Grid Monitoring Data Exchange Standard (Draft)
General concepts
Data types
In order to avoid compatibility problems when calling web services written in different programming languages from various sources (web browser, application, etc.) we suggest to narrow down the list of data types to the following set:
- Scalar values:
- string - quite intuitive
- number - optionally two sub-types: int, float
- boolean - can be represented as string "true" or "false"
- timestamp - W3C date and time, default precision: up to seconds (optionally fractions of seconds)
- Structures:
- list - sequence of elements of any type, preserving order of elements (optionally random access with indexing from 0)

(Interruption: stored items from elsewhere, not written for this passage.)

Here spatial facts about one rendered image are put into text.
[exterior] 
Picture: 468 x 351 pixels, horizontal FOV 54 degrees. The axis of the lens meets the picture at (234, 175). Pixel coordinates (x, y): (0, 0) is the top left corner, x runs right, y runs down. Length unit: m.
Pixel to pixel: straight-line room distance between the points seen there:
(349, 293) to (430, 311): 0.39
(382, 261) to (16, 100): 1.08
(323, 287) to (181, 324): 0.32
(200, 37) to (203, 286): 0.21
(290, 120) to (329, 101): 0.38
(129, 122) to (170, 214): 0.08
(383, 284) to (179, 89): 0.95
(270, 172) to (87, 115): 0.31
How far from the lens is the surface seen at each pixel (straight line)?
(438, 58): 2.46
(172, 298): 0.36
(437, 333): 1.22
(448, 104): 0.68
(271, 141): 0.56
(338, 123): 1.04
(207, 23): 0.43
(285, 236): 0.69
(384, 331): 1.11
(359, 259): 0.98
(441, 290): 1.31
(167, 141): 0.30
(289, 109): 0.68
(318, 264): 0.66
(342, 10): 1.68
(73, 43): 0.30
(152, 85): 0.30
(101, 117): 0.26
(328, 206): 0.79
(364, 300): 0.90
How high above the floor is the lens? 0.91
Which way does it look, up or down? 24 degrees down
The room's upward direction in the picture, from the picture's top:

- dictionary - unordered associative array (hash) with key of any scalar type and value of any type (optionally may preserve order of pairs)
Conventions
Passing list in URL
A list of values should be passed as a single parameter in the URL using the following rules:
- parameter name MAY have
[]
suffix (for compatibility with PHP)
- individual values from the list should be passed as separate
param=value
or param[]=value
expressions separated by &
sign (CGI multiple selection box form)
Example:
- goal: passing [val1, val2, val3] as parA
- solution:
Timestamp format
Suggestions for all cases (including XML):
- W3C date and time format (based on ISO8601)
- all components from year to second (no fractions if possible)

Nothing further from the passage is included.